- Your task -
The expected response is the entire set of entries, copied exactly.

*** Records supplied Section Begins ***

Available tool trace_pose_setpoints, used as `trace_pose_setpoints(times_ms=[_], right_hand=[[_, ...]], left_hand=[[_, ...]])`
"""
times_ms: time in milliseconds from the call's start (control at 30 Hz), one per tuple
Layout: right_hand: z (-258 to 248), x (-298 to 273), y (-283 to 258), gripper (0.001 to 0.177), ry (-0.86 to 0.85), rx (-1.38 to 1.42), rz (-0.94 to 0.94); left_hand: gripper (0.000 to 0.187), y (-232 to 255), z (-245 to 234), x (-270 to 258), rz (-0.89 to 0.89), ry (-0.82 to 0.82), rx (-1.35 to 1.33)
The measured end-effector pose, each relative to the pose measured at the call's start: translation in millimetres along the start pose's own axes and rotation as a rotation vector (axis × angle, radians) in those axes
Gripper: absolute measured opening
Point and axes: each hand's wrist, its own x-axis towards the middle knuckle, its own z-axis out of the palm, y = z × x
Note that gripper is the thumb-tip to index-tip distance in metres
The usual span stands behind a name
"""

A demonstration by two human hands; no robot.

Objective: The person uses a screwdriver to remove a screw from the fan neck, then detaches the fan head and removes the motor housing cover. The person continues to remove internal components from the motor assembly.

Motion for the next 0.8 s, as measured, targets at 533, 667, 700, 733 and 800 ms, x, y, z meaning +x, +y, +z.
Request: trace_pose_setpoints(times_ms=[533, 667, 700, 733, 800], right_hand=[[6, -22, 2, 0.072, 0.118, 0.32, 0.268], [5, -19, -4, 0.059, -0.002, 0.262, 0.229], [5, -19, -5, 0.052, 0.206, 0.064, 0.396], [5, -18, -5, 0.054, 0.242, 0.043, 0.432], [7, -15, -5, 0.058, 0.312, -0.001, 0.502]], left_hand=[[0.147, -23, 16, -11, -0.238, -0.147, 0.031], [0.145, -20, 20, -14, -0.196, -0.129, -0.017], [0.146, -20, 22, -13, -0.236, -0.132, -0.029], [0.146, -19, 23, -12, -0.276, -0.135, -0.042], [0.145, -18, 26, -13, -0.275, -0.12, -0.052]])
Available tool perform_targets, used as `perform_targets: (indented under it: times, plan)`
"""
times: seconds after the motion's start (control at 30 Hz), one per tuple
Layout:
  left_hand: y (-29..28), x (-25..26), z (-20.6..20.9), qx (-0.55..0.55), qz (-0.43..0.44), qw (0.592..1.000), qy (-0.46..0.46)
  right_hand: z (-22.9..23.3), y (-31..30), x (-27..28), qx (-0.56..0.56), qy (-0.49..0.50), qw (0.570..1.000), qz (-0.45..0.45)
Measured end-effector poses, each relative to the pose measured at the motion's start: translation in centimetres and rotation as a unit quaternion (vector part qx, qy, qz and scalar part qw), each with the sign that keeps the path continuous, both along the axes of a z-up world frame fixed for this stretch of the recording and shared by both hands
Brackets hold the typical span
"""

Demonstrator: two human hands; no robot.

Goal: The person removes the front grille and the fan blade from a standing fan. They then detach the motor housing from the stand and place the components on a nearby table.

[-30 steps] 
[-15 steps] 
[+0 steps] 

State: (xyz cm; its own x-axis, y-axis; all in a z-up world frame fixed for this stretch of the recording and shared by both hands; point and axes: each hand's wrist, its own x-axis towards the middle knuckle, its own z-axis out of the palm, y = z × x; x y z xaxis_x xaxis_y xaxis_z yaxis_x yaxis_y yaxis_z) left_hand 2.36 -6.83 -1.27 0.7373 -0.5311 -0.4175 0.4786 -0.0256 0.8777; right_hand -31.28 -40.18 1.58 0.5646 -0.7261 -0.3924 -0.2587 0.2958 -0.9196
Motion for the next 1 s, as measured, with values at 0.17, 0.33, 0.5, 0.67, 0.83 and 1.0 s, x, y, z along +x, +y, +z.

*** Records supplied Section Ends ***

- Exercise answer -
Available tool trace_pose_setpoints, used as `trace_pose_setpoints(times_ms=[_], right_hand=[[_, ...]], left_hand=[[_, ...]])`
"""
times_ms: time in milliseconds from the call's start (control at 30 Hz), one per tuple
Layout: right_hand: z (-258 to 248), x (-298 to 273), y (-283 to 258), gripper (0.001 to 0.177), ry (-0.86 to 0.85), rx (-1.38 to 1.42), rz (-0.94 to 0.94); left_hand: gripper (0.000 to 0.187), y (-232 to 255), z (-245 to 234), x (-270 to 258), rz (-0.89 to 0.89), ry (-0.82 to 0.82), rx (-1.35 to 1.33)
The measured end-effector pose, each relative to the pose measured at the call's start: translation in millimetres along the start pose's own axes and rotation as a rotation vector (axis × angle, radians) in those axes
Gripper: absolute measured opening
Point and axes: each hand's wrist, its own x-axis towards the middle knuckle, its own z-axis out of the palm, y = z × x
Note that gripper is the thumb-tip to index-tip distance in metres
The usual span stands behind a name
"""

A demonstration by two human hands; no robot.

Objective: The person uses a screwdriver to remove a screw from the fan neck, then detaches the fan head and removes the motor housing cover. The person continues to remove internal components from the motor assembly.

Motion for the next 0.8 s, as measured, targets at 533, 667, 700, 733 and 800 ms, x, y, z meaning +x, +y, +z.
Request: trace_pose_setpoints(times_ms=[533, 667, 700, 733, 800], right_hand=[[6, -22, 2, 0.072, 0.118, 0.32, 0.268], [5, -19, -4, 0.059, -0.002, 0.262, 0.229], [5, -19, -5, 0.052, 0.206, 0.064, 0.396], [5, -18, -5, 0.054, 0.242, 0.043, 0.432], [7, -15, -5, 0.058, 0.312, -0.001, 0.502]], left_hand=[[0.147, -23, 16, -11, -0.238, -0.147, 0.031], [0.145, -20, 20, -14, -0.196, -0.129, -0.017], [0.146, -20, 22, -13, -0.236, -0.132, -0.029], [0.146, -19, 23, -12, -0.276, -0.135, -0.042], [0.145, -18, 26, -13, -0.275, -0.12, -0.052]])
Available tool perform_targets, used as `perform_targets: (indented under it: times, plan)`
"""
times: seconds after the motion's start (control at 30 Hz), one per tuple
Layout:
  left_hand: y (-29..28), x (-25..26), z (-20.6..20.9), qx (-0.55..0.55), qz (-0.43..0.44), qw (0.592..1.000), qy (-0.46..0.46)
  right_hand: z (-22.9..23.3), y (-31..30), x (-27..28), qx (-0.56..0.56), qy (-0.49..0.50), qw (0.570..1.000), qz (-0.45..0.45)
Measured end-effector poses, each relative to the pose measured at the motion's start: translation in centimetres and rotation as a unit quaternion (vector part qx, qy, qz and scalar part qw), each with the sign that keeps the path continuous, both along the axes of a z-up world frame fixed for this stretch of the recording and shared by both hands
Brackets hold the typical span
"""

Demonstrator: two human hands; no robot.

Goal: The person removes the front grille and the fan blade from a standing fan. They then detach the motor housing from the stand and place the components on a nearby table.

[-30 steps] 
[-15 steps] 
[+0 steps] 

State: (xyz cm; its own x-axis, y-axis; all in a z-up world frame fixed for this stretch of the recording and shared by both hands; point and axes: each hand's wrist, its own x-axis towards the middle knuckle, its own z-axis out of the palm, y = z × x; x y z xaxis_x xaxis_y xaxis_z yaxis_x yaxis_y yaxis_z) left_hand 2.36 -6.83 -1.27 0.7373 -0.5311 -0.4175 0.4786 -0.0256 0.8777; right_hand -31.28 -40.18 1.58 0.5646 -0.7261 -0.3924 -0.2587 0.2958 -0.9196
Motion for the next 1 s, as measured, with values at 0.17, 0.33, 0.5, 0.67, 0.83 and 1.0 s, x, y, z along +x, +y, +z.

The answer has now been finished.